We trying to establish a novel cancer driver gene mining method based on heterogeneous network metapaths. First, we constructed a heterogeneous network using several types of multi-omics data that are biologically linked to genes. Subsequently, we form nine metapaths using genes as start and end nodes, and the representation vectors obtained by aggregating information within and across metapath nodes can be used as new gene features for subsequent classification and prediction tasks. In addition, we hope to improve the biological interpretability of the predictions by analysing the contribution of different metapathways.
All the nodes we use to build the network and the connections between them can be found in the './data/' folder:
'./data/biological_features.csv': The result we use EMOGI method for multi-omics feature extraction of genes.
In the initial feature preprocessing for gene nodes, we calculated the aberrant expression values for each gene across 16 cancer types in tumor tissue samples. The mutation rates were determined using the probability of single nucleotide variations (SNVs). The probabilities of gene methylation and gene expression products were represented by the logarithmic difference values between tumor samples and normal gene segments. All preprocessing procedures can be found in the './preprocess_data' folder.

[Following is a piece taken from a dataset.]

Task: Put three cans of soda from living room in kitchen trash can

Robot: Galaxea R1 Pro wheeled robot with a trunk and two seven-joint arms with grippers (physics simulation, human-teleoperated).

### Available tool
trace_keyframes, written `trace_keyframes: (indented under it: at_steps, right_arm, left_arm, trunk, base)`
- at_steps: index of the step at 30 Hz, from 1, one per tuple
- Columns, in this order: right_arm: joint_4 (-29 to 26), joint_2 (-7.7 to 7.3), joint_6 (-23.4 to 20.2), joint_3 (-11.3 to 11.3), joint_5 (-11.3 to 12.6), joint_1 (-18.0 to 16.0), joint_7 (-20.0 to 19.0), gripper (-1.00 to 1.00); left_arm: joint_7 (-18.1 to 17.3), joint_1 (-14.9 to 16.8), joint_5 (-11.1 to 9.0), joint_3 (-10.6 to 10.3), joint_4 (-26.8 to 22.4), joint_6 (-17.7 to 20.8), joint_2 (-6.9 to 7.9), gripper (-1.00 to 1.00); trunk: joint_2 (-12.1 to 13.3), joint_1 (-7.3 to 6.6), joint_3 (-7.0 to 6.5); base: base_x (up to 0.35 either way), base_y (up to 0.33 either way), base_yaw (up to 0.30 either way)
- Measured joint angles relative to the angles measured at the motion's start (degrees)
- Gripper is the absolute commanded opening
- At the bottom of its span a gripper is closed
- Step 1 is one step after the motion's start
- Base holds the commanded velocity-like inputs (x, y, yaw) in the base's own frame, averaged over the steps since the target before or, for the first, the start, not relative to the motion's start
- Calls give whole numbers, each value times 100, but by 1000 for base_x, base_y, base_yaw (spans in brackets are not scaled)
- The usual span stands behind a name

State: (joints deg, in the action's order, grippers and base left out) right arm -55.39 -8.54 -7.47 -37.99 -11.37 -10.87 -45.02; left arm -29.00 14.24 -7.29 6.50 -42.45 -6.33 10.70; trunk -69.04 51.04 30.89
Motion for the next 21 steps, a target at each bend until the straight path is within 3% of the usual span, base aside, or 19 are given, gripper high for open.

'./data/ppi/': Protein-Protein interaction (PPI) data obtained from the CPDB database. https://toxnet.nlm.nih.gov/cpdb/
'./data/msigdb/': Various multi-omics data related to cancer from the MSigDB. https://www.gsea-msigdb.org/gsea/msigdb
The file './preprocess/gene_protein.ipynb' deals with the interrelationships between genes obtained through the PPi network. While the file './preprocess/Msig_preprocess.ipynb' deals with Correspondence Relationships between Multi omics Biological Nodes in MSIGDB Database.
We use './preprocess/generate_network.ipynb' to build available graphs in dgl input format. The graphs used for training and comparing performance are stored in './data/network/hetero/new_9nodes_graph.bin'
MCDHGN codes is baesd on Pytorch and Python and DGL library. So you will need the following packages to run.
- Python==3.9.16
- torch==1.12.0
- jupyter notebook==6.5.4
- ipykernel==6.19.2
- ipython==8.12.0
- dgl==1.1.1+cu102
- torch-geometric==2.3.1
- torchvision==0.13.1a0
First you can clone the repository or download source codes and data files.
git clone https://github.com/1160300611/MCDHGN.git
In order to improve running speed, we save the message flowing subgraph (mfgs) generated by random walks in heterogeneous graphs in './Intermediate/blocks/' .You can directly use these results to execute file './5fold_verification.ipynb' to view the results of five-fold cross validation, or choose to regenerate the messaging flowing subgraphs as guided by the code comments.
Use File './test_and_pridict.ipynb' to view the training and prediction results of the model on the entire MCDHGN label set.